At the same time it becomes constantly more and more evident that Napoleon is ardently desirous, of a War between the United States and England—A War which would be highly propitious to his purposes, which would hasten undoubtedly the ruin of England, but which would either rivet upon us the fetters of France, or make them so intolerably galling that the feeling our Country, would cast them off for the still more cruel and insufferable manacles of England—Now if there were not other reasons in abundance to deter us from a War with England, one reason equivalent to ten thousand is that he desires we should have it—For the very reason that our neutrality is the state the most unfavourable to his views, I hope we shall adhere inflexibly to it—At present we may with great safety set in substance his enmity at defiance.—And the most effectual way of doing it will be by placing him and his adversary again precisely upon the same footing—Our non importation act, is of all the measures hitherto taken, most seriously and severely felt by England—The course of Exchange is a proof, and an unanswerable proof of its great efficacy—It occasions no doubt many partial inconveniencies in our own Country, but as a defensive weapon it works so well that I should incline strongly to its continuance—But I would apply it, or an equivalent measure without hesitation and without delay to France.

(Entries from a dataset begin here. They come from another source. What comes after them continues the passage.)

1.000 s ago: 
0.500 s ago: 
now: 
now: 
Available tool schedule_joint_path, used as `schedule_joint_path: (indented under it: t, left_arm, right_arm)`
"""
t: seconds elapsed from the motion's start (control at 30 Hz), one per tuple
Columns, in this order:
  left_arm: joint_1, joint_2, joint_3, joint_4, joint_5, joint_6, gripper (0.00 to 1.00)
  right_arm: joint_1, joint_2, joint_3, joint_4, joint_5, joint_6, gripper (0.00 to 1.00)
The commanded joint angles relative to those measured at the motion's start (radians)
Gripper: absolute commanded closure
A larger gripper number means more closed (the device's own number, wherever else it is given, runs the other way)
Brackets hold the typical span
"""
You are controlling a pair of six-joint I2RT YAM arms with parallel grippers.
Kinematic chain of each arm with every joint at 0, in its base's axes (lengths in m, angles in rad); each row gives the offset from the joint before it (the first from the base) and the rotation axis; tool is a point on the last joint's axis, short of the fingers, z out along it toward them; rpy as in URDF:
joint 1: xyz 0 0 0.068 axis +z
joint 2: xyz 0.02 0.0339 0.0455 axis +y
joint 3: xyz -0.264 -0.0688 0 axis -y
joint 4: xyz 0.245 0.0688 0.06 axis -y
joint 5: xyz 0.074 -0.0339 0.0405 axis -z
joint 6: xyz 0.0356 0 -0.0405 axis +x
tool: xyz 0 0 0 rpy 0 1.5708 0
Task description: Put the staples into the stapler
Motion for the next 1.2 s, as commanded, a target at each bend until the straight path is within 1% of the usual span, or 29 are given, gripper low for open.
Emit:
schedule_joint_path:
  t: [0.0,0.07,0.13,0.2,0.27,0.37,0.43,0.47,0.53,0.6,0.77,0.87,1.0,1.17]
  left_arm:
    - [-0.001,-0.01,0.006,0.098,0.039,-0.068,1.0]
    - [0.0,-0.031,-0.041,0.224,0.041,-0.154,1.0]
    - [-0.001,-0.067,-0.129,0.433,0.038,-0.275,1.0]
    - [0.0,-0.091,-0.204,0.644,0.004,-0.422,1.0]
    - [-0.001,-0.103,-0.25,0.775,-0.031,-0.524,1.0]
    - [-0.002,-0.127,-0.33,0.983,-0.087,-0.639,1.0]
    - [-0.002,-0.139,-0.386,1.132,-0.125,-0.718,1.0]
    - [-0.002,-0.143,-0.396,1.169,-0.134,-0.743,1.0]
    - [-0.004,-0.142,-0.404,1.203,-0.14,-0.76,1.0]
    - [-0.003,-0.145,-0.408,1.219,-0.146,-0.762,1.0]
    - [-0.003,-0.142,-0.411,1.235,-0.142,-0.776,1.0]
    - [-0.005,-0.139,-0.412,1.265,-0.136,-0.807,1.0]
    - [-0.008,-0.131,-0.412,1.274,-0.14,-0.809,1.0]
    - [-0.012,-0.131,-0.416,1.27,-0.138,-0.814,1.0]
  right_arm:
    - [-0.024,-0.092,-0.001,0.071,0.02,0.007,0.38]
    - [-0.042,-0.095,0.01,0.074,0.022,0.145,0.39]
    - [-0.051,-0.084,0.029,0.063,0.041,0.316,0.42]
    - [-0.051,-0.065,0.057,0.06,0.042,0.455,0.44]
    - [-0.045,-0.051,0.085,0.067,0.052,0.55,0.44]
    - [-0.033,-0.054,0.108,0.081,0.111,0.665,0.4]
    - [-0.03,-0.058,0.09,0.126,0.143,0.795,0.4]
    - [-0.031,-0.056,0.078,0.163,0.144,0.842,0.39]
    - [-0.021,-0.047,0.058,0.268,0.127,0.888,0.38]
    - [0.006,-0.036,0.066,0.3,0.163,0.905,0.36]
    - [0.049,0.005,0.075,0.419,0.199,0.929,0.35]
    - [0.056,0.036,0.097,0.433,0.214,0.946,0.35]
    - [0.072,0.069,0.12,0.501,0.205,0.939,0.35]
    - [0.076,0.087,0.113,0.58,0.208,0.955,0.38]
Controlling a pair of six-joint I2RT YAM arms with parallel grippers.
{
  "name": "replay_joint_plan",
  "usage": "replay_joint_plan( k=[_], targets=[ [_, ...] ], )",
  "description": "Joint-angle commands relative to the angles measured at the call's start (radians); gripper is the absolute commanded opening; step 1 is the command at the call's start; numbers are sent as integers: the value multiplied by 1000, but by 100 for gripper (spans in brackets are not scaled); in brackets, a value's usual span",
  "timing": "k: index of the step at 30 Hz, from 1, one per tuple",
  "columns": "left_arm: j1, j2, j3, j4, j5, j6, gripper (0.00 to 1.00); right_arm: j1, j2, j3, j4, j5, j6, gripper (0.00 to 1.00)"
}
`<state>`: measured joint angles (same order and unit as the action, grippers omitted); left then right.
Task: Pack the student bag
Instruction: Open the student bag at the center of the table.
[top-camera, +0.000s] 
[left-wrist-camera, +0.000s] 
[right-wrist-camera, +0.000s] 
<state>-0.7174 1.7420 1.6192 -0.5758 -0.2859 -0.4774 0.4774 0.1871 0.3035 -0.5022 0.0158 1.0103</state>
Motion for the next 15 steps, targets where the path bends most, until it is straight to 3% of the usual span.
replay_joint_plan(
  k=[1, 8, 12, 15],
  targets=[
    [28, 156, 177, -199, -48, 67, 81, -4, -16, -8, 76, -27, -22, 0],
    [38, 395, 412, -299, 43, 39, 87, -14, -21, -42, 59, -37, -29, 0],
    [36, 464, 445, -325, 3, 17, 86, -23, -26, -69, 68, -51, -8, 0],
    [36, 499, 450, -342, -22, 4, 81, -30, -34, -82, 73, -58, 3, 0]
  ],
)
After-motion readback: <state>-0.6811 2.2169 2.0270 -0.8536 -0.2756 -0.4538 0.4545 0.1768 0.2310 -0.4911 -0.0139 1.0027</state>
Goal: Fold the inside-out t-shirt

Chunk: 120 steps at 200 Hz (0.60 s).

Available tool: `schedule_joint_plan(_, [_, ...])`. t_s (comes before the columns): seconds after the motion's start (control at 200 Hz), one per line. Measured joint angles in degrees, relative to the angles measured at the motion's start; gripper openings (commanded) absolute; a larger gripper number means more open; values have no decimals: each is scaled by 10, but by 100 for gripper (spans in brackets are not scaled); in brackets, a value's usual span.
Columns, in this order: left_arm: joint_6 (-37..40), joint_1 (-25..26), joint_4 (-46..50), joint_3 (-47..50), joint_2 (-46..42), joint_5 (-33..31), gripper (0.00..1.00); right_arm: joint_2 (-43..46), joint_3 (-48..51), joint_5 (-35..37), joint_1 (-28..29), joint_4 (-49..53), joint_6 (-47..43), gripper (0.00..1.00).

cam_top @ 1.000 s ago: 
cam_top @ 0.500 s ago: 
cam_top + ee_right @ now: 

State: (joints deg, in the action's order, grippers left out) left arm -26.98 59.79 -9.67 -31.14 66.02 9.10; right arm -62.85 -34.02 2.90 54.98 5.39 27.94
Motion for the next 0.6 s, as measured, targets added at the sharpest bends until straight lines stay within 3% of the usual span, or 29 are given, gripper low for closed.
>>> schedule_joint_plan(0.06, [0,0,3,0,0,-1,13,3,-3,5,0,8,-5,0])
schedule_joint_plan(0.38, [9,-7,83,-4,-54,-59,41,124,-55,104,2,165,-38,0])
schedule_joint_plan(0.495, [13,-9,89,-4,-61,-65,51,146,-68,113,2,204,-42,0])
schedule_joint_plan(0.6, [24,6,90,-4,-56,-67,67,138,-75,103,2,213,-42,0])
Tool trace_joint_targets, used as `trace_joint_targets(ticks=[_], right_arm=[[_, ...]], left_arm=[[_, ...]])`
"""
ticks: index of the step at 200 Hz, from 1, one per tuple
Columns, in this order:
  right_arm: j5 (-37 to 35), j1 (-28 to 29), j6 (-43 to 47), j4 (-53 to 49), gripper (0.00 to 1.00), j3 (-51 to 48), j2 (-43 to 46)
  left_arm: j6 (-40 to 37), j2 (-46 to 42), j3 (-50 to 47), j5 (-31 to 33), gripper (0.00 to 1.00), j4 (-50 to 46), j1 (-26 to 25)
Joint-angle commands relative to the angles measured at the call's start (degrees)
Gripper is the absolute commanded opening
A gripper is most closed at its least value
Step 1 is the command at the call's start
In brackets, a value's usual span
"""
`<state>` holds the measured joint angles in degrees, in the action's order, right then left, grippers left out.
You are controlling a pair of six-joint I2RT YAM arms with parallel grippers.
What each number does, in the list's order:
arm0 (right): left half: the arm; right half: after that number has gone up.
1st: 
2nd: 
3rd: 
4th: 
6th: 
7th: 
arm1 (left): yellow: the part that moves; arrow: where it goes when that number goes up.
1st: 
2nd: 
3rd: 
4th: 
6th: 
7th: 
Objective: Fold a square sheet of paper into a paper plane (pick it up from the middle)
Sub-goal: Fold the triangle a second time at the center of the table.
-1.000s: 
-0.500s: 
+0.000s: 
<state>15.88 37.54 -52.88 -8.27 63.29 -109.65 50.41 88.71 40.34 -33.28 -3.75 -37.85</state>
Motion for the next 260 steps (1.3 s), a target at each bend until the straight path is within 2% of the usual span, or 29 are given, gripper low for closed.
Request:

And I would assume a tone in Negotiation with her, which should leave no room for anybody to talk of our partiality in her favour—Armstrong’s letter of 10. March—and its effects sufficiently shewed the true tone that ought to be taken with her—When I say I incline to the continuance of the non-importation, I speak of course without a full knowledge of its operations at home; if that should make a repeal expedient, I think it will be difficult to substitute any measure of equal power in its stead—England besides her pauperism and her paper money, is getting upon very bad terms with her allies in Sicily, in Spain, and even in Portugal—She is in a great dilemma between the Cortes of Cadix and the South-American Patriots of Independence—This skein becomes from day to day more entangled, and she will never be able to unravel it.—It will I flatter myself be our policy to keep ourselves cool and calm, and to do nothing to involve us in the Catastrophe which cannot be very remote—
The last week in October we had cold enough to constitute a Washington Winter—Before the close of the month the river was frozen over, strong enough to bear passengers—There was nearly a food deep of Snow, and the Sleighs were in universal circulation—We have now had four or five days of rain and thaw, which have carried off all the Snow, and threaten to break up the river—an accident which happens not oftener than once a Century—Americans are still going to embark from Gothenburg, and I shall suffer no such opportunity to escape me without writing to somebody.—Remember me suitably to your wife and Children, and to all other members of the family—Valemus—Valete.
A.
MHi: Adams Papers, Fourth Generation.